Twenty-five students, coaches and mentors from Kingman schools competed in the robotics competition at the Las Vegas Convention Center March 30 through April 2. Through a series of matches over the course of three days, the Kingman FIRST (For Inspiration and Recognition of Science and Technology) Robotics Team 60 stormed into second place among 49 teams from the United States, China, Brazil, Denmark, Mexico and Germany.
"They went to Las Vegas with the attitude that they wanted to succeed and they did," said Kingman High School engineering and robotics teacher Jody Schanaman.
The teams form alliances of three to pit robots against robots over a court to launch a foam ball into castle-like towers. A drive team runs the machine while a spotting team takes notes on other teams' robots.
In between matches, the drive team has two minutes to make modifications to the machine.
"A single team can't make it alone," Schanaman said. "They have to depend on alliances."
Most of the team arrived in Las Vegas March 30 night and immediately began setting up the pit area laying out tools, spare batteries and scrapbooks.

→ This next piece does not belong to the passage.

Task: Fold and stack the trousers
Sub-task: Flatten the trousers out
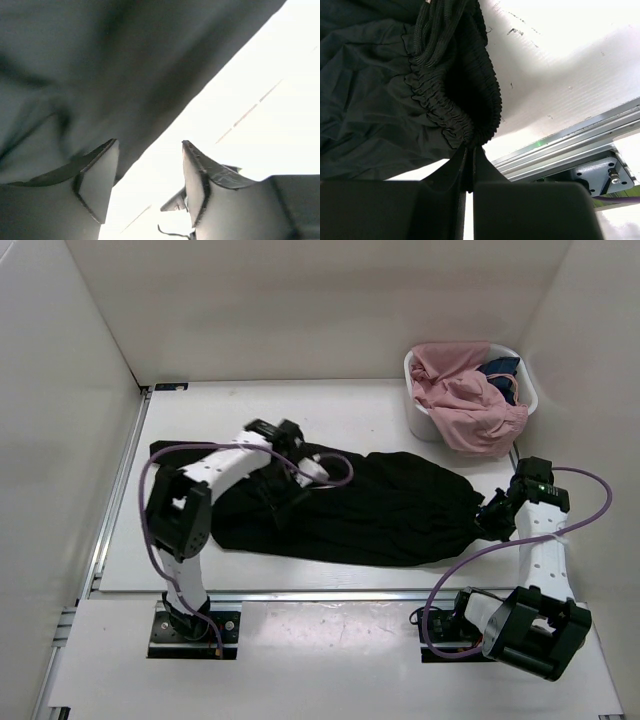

The next day's schedule consisted of robot weigh-ins and practice matches.
At 9 a.m. Friday, the mayhem of qualifying matches began. The furiously paced competition left little time to relax.
"We would pick up our robot as another team was moving theirs onto the court," said Lee Williams High School junior Chelsea Heifman. "It was hectic, crazy, stressful and extremely exciting."
Even after the events stopped, the team had dinner and reviewed the days' hits and misses.
"It was non-stop until the pits closed at eleven at night," Schanaman said.
Kingman's club aligned itself with two other teams from California. They participated in a series of 11 matches, winning nine, tying one and losing one.
The students felt confident for the most part but mentioned some pre-event jitters.
"We were a little intimidated by the Las Vegas High Rollers," Heifman said of the well-funded team.
The FIRST program has a global reach of more than 400,000 participating youths, 200,000 mentors, coaches and volunteers, and more than $22 million in scholarship opportunities. It focuses mostly on robot design and operation but also encompasses graphic arts, computer programming, finance, marketing, public relations and web design.
The Kingman club is excited for the upcoming trip to St. Louis April 27-30.
"This will be the first time I've left Kingman," said Kingman High School senior Tommy Myers. "I really regret not doing this sooner."
Funding is presently the biggest challenge.
"We don't have enough money to bring everyone right now," said Kingman Academy High School Junior Rebecca Liggett. Her mother and team mentor Marlene shared the concern: "It's really hard to get excited when you're worried about money."
The team competed in Flagstaff in March but the event didn't go well.
"Everything that could go wrong, went wrong," said Kingman High School junior John Lewis.
Schanaman didn't quite describe it like that: "It was a learning experience. Perseverance and persistence paid off this week."